[[ SOURCE RECORDS, beginning ]]

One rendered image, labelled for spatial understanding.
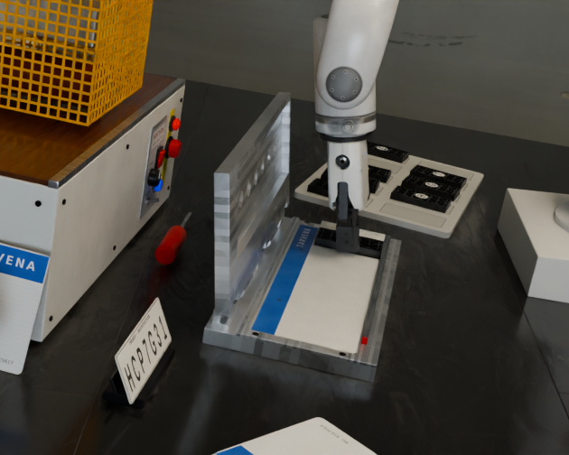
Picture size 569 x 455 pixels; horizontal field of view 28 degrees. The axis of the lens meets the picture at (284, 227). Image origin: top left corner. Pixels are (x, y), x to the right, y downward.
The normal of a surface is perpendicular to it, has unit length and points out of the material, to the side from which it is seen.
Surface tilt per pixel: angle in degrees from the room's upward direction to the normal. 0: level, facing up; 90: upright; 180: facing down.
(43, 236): 90
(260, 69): 90
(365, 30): 73
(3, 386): 0
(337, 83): 90
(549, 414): 0
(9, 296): 69
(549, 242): 5
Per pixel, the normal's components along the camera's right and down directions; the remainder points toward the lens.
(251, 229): 0.01, -0.95
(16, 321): -0.15, -0.05
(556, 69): -0.03, 0.34
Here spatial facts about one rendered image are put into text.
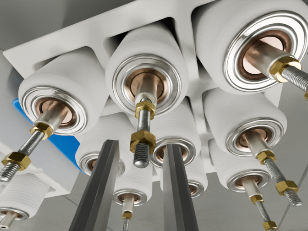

[[ SOURCE RECORDS, end ]]

■ **EXERCISE INSTRUCTIONS**:
Copy out every line above, word for word, minus images.

■ **RESULT BELOW**:
One rendered image, labelled for spatial understanding.
Picture size 569 x 455 pixels; horizontal field of view 28 degrees. The axis of the lens meets the picture at (284, 227). Image origin: top left corner. Pixels are (x, y), x to the right, y downward.
The normal of a surface is perpendicular to it, has unit length and points out of the material, to the side from which it is seen.
Surface tilt per pixel: angle in degrees from the room's upward direction to the normal. 0: level, facing up; 90: upright; 180: facing down.
(43, 236): 90
(260, 69): 90
(365, 30): 73
(3, 386): 0
(337, 83): 90
(549, 414): 0
(9, 296): 69
(549, 242): 5
Per pixel, the normal's components along the camera's right and down directions; the remainder points toward the lens.
(251, 229): 0.01, -0.95
(16, 321): -0.15, -0.05
(556, 69): -0.03, 0.34
Here spatial facts about one rendered image are put into text.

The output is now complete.